PROMPT »
From the listing below, pull out the lines that hold "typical".
===== THE DATA
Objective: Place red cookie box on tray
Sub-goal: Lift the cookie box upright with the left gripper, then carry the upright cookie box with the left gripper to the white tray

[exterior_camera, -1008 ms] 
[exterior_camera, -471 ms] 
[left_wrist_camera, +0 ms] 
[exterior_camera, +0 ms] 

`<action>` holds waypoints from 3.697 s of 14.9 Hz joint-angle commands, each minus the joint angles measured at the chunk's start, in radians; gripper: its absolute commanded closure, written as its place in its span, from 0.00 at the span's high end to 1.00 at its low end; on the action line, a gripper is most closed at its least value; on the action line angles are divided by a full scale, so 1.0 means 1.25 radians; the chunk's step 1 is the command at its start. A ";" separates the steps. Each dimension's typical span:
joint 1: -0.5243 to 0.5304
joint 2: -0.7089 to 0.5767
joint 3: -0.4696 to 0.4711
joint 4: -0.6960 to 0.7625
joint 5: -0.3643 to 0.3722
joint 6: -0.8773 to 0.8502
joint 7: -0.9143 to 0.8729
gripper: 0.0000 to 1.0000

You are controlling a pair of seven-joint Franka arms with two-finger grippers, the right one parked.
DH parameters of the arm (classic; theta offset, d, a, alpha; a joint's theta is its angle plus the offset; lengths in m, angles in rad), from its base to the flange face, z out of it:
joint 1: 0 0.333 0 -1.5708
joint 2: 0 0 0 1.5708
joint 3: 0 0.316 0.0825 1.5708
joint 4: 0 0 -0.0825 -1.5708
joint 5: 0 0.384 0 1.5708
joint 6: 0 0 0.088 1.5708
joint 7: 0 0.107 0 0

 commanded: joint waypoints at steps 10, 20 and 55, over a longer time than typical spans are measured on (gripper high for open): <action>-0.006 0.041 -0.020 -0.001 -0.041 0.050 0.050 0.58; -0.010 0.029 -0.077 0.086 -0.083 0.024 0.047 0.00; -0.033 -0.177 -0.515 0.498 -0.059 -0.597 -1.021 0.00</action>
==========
WORKED SOLUTION »
`<action>` holds waypoints from 3.697 s of 14.9 Hz joint-angle commands, each minus the joint angles measured at the chunk's start, in radians; gripper: its absolute commanded closure, written as its place in its span, from 0.00 at the span's high end to 1.00 at its low end; on the action line, a gripper is most closed at its least value; on the action line angles are divided by a full scale, so 1.0 means 1.25 radians; the chunk's step 1 is the command at its start. A ";" separates the steps. Each dimension's typical span:
 commanded: joint waypoints at steps 10, 20 and 55, over a longer time than typical spans are measured on (gripper high for open): <action>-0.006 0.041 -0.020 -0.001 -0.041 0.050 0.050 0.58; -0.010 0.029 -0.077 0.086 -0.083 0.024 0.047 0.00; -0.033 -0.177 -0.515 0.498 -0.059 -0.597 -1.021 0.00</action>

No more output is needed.